Use Review Simulation with 3-5 representative diffs covering different languages and issue types

Check that findings include correct severity, category, and rule_ref values

Only deploy the new prompt after passing all validation checks

Comparing Models

Use Model Comparison when evaluating a new model release (e.g., a new Sonnet version). Key metrics to compare: finding accuracy, false positive rate, response latency, and token cost. The dashboard highlights differences in red/green for easy scanning.

10. Configuration Reference

All admin-configurable AI settings in one table. Every setting is editable from the Admin panel without redeploying.

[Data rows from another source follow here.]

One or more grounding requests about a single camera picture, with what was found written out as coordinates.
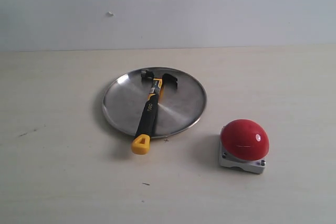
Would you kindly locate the yellow black claw hammer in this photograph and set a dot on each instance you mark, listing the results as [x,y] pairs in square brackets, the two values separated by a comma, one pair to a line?
[147,123]

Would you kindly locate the red dome push button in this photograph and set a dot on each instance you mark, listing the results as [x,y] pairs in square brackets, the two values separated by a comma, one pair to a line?
[243,144]

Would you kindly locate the round steel plate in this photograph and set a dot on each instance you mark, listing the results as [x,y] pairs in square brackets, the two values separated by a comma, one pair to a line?
[180,107]

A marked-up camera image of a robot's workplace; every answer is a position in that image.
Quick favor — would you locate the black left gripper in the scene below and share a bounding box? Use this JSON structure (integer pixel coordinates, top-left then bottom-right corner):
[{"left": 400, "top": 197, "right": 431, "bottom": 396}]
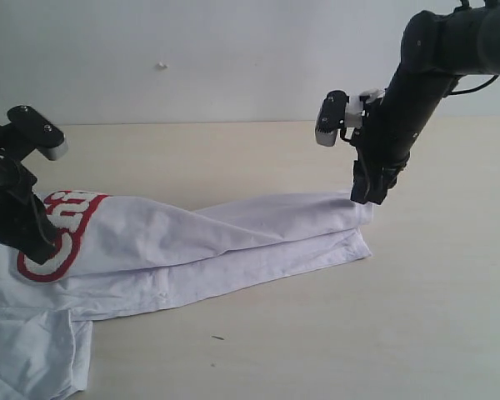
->
[{"left": 0, "top": 124, "right": 58, "bottom": 264}]

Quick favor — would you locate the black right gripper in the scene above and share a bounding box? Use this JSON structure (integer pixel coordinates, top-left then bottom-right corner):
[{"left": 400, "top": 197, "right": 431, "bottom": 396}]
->
[{"left": 350, "top": 132, "right": 409, "bottom": 205}]

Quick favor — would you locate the white t-shirt red lettering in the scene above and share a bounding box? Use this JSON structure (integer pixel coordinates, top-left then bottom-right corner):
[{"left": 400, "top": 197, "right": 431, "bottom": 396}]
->
[{"left": 0, "top": 191, "right": 373, "bottom": 399}]

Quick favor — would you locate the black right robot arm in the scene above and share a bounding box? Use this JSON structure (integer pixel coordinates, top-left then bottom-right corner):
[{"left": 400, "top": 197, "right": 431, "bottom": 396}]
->
[{"left": 351, "top": 1, "right": 500, "bottom": 204}]

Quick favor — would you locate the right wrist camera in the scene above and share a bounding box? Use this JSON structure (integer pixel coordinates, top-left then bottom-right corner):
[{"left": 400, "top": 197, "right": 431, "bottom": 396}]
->
[{"left": 315, "top": 88, "right": 385, "bottom": 147}]

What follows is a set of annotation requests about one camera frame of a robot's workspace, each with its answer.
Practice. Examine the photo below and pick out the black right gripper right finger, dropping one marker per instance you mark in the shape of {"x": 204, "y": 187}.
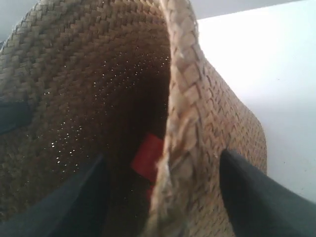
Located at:
{"x": 258, "y": 206}

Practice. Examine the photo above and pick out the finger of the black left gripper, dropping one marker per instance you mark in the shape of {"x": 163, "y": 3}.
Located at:
{"x": 14, "y": 115}

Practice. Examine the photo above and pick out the woven straw basket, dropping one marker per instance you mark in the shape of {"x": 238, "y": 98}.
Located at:
{"x": 98, "y": 76}

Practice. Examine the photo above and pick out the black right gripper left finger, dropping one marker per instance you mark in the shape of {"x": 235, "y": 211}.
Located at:
{"x": 76, "y": 209}

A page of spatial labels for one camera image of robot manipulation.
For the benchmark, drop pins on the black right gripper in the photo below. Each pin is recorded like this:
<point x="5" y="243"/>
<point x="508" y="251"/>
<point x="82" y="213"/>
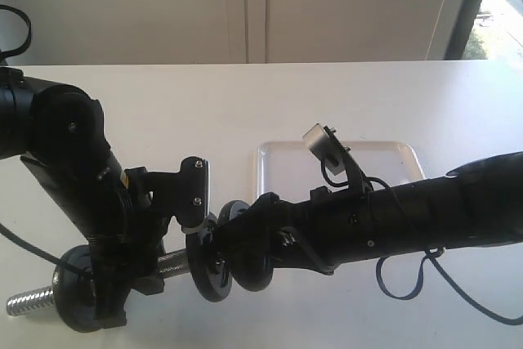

Setting	Location	Default	Description
Provider priority	AI Providers tab	`anthropic, openai, google`	Order in which providers are tried. First available provider is used.
Default models	AI Providers tab	`Sonnet 4.6, GPT-5.4, Gemini 2.5 Pro`	Default model per provider when no tier-specific model is configured.
Tier model mapping	AI Providers tab	`Haiku / Sonnet / Opus`	Which model to use for Quick, Deep, and Max tiers respectively.
Model credit costs	AI Providers tab	`1-8 per model`	Credits consumed per AI call for each model. Used for additional AI features.
Scan credit costs	AI Providers tab	`2-20 per scan type`	Base credit cost for each scan type (PR Diff, Full Small/Medium/Large).
Tier multipliers	AI Providers tab	`1x / 3x / 10x`	Credit multiplier for Quick, Deep, and Max tiers.
Auto-fallback	AI Providers tab	`Enabled`	Automatically switch to next provider on major_outage.
Multi-model verification	AI Providers tab	`Disabled`	Verify findings with a second model. Enterprise only.
Auto-review on PR scan	AI Providers tab	`Enabled (Pro/Enterprise)`	Automatically run AI review after PR scan completes.
Repo profile auto-update	AI Providers tab	`Every 10 scans or 7 days`	Frequency of automatic repo profile regeneration.
Statuspage polling interval	AI Providers tab	`60 seconds`	How often provider status is checked via Statuspage.io APIs.
Fallback retry limit	AI Providers tab	`3 retries`	Maximum retry attempts when all providers are down.